Below are several records. Retype exactly those lines running from the one with "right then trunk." through the one with "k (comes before", end lines included, and no others.

[Start of section]

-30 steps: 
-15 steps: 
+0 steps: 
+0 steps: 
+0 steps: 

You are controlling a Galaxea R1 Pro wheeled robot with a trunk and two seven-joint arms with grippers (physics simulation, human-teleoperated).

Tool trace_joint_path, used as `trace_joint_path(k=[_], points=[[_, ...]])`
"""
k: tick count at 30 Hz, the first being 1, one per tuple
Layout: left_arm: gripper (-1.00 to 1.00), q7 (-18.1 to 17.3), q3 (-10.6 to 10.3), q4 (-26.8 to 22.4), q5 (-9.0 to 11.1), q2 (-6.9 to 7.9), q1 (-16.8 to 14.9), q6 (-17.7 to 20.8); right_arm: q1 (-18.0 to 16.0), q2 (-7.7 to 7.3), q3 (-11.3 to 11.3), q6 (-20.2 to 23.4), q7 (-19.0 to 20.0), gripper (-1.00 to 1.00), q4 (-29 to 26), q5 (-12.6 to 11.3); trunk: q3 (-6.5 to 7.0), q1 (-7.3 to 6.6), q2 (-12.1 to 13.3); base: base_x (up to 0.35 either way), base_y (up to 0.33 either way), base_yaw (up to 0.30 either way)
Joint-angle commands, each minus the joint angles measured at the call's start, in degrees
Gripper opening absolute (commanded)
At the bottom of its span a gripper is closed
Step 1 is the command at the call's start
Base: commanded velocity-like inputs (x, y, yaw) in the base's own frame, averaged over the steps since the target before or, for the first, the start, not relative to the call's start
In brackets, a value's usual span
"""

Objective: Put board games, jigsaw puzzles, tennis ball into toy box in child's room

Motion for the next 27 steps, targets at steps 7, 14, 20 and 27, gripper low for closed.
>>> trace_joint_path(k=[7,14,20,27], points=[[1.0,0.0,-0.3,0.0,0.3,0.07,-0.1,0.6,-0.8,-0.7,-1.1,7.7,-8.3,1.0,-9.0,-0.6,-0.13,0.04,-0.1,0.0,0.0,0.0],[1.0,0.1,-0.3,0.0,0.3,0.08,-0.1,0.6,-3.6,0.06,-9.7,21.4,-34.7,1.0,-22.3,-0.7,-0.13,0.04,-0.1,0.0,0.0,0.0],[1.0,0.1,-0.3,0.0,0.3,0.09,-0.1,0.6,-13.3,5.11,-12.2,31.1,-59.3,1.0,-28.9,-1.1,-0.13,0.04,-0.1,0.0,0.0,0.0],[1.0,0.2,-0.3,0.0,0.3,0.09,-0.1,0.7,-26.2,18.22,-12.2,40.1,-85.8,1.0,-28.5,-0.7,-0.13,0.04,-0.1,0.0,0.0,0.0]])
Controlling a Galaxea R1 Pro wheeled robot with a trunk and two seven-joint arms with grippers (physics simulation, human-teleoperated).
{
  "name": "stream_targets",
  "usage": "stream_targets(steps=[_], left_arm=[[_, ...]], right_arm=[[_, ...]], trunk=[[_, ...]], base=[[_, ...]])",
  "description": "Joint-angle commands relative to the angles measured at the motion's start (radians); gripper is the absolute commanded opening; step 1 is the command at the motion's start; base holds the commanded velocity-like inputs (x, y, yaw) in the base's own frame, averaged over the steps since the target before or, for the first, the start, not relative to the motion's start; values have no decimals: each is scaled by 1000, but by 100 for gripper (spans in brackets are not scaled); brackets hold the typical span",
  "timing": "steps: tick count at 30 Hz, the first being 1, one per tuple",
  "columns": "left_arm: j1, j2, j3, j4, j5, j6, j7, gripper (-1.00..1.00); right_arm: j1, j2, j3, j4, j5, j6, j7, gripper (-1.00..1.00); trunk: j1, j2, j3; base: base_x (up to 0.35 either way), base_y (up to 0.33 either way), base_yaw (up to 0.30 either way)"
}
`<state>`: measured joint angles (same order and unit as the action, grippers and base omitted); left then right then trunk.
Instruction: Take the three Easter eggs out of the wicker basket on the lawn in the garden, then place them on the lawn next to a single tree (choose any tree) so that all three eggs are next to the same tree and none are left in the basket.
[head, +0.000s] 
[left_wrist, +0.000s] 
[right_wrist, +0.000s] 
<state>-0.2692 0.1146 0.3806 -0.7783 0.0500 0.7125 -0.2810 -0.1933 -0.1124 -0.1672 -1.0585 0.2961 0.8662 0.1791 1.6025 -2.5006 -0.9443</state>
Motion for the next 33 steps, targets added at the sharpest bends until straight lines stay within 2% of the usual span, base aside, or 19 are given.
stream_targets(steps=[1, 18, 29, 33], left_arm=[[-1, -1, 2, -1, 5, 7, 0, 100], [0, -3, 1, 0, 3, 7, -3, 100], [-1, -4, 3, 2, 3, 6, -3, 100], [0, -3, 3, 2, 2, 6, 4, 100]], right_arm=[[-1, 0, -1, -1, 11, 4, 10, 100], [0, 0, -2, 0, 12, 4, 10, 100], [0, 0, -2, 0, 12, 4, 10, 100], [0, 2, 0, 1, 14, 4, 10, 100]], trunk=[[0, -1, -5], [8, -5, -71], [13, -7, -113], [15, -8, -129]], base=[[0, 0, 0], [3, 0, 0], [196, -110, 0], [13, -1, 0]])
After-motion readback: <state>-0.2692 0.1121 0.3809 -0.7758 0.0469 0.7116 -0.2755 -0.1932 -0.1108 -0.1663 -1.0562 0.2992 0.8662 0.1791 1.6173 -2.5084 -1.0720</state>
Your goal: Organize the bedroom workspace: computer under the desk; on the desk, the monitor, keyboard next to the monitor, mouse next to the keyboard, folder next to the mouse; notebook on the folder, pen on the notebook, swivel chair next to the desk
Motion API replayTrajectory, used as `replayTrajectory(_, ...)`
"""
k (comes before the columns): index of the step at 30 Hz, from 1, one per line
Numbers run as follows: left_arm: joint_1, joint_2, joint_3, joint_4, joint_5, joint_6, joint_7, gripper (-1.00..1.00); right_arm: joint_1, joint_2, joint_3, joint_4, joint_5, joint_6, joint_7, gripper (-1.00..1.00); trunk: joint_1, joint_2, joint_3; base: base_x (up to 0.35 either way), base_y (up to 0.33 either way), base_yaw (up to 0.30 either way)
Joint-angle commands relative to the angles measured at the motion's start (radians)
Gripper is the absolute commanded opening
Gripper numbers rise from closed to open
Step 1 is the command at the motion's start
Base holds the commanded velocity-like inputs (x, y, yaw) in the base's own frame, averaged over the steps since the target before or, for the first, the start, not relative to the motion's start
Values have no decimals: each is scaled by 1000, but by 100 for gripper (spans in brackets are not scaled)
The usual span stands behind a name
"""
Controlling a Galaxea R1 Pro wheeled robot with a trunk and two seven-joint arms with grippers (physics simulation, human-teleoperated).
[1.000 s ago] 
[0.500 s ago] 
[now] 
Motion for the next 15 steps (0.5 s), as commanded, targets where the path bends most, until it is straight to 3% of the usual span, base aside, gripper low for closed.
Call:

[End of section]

• _Expected output_:
`<state>`: measured joint angles (same order and unit as the action, grippers and base omitted); left then right then trunk.
Instruction: Take the three Easter eggs out of the wicker basket on the lawn in the garden, then place them on the lawn next to a single tree (choose any tree) so that all three eggs are next to the same tree and none are left in the basket.
[head, +0.000s] 
[left_wrist, +0.000s] 
[right_wrist, +0.000s] 
<state>-0.2692 0.1146 0.3806 -0.7783 0.0500 0.7125 -0.2810 -0.1933 -0.1124 -0.1672 -1.0585 0.2961 0.8662 0.1791 1.6025 -2.5006 -0.9443</state>
Motion for the next 33 steps, targets added at the sharpest bends until straight lines stay within 2% of the usual span, base aside, or 19 are given.
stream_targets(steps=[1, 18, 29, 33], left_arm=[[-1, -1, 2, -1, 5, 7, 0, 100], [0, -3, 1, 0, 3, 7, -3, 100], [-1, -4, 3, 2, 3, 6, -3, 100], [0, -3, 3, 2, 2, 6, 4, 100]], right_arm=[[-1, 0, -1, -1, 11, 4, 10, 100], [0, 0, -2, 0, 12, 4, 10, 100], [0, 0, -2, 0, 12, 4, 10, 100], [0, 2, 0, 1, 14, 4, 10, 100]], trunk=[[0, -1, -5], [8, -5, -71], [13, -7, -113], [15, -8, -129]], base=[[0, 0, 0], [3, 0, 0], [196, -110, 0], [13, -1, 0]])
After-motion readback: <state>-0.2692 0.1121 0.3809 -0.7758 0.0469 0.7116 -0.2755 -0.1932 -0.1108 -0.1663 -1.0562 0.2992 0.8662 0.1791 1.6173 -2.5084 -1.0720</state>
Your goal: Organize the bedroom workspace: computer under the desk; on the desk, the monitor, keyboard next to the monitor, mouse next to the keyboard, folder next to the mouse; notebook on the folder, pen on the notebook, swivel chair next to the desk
Motion API replayTrajectory, used as `replayTrajectory(_, ...)`
"""
k (comes before the columns): index of the step at 30 Hz, from 1, one per line

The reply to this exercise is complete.